Ma quale è il peccato mortale del Piano? La colpa è di cercare di frenare il taglio delle vette al di sopra dei 1200 metri e di limitare l’estrazione all’interno del Parco delle Apuane, facendo salve le concessioni esistenti, ciò che ha provocato la netta contrarietà del Presidente del Parco, (vicepresidente uscente, già segretario del Pd di Fivizzano), evidentemente più sensibile agli interessi dei cavatori che a quelli dell’ente da lui presieduto.

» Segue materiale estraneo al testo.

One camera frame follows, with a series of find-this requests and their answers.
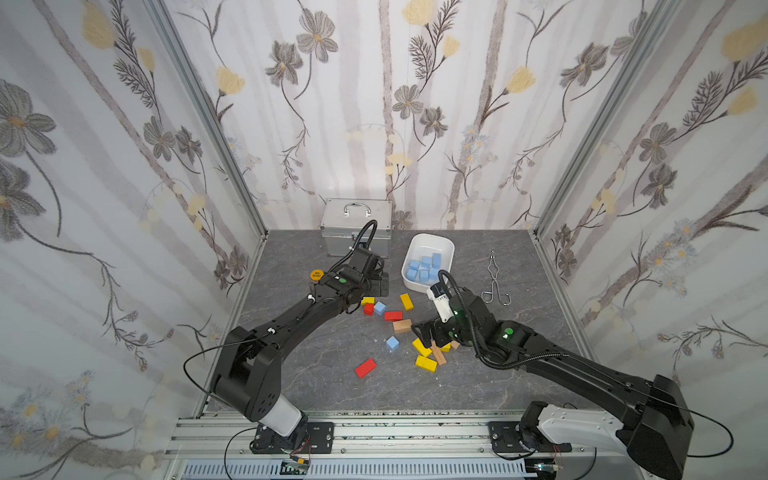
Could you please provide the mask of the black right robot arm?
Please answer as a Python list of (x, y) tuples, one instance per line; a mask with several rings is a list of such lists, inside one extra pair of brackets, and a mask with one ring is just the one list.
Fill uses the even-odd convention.
[(499, 321), (468, 289), (450, 294), (435, 284), (427, 297), (437, 315), (413, 326), (422, 343), (442, 347), (457, 342), (472, 348), (488, 368), (538, 375), (603, 411), (601, 420), (584, 426), (565, 419), (561, 409), (533, 402), (522, 426), (529, 435), (557, 444), (585, 440), (597, 448), (624, 452), (657, 477), (682, 478), (695, 424), (676, 382), (663, 375), (647, 380), (610, 369), (526, 325)]

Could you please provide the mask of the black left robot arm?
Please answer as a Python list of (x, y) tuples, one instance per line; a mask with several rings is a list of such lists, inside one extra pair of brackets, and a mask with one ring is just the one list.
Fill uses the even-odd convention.
[(293, 448), (307, 437), (308, 417), (281, 393), (283, 362), (325, 322), (355, 312), (365, 297), (388, 294), (384, 260), (370, 249), (377, 226), (368, 221), (352, 249), (300, 301), (251, 330), (234, 328), (221, 346), (210, 394)]

L’attacco forsennato del Coordinamento, contro tutto e contro tutti, rivela una concezione di rapina del territorio e tutto sommato la miopia di chi non capisce che sarebbe saggio accettare una contenuta riduzione dei profitti a fronte del vantaggio di essere coprotagonisti di uno sviluppo economico più equilibrato, diffuso, capace di valorizzare le risorse dell’intero contesto territoriale e di migliorare la qualità di vita delle popolazioni. Una miopia e una resistenza che annoverano il Coordinamento come socio onorario del movimento dei forconi, in un metaforico rogo di leggi, piani, regole e buon senso. In attesa che qualcuno spieghi ai cavatori che la tutela del paesaggio secondo la Costituzione (da loro impropriamente evocata) prevale sugli interessi economici e che , sempre secondo la Costituzione, la salute è un “fondamentale diritto dell’individuo e interesse della collettività”. Ma forse dietro ai forconi apuani vi è qualcuno che soffia sul fuoco: si bombardano le Apuane per fare fuori la nuova legge urbanistica e il piano paesaggistico con le loro assurde pretese di contenimento del consumo di suolo e di tutela del paesaggio.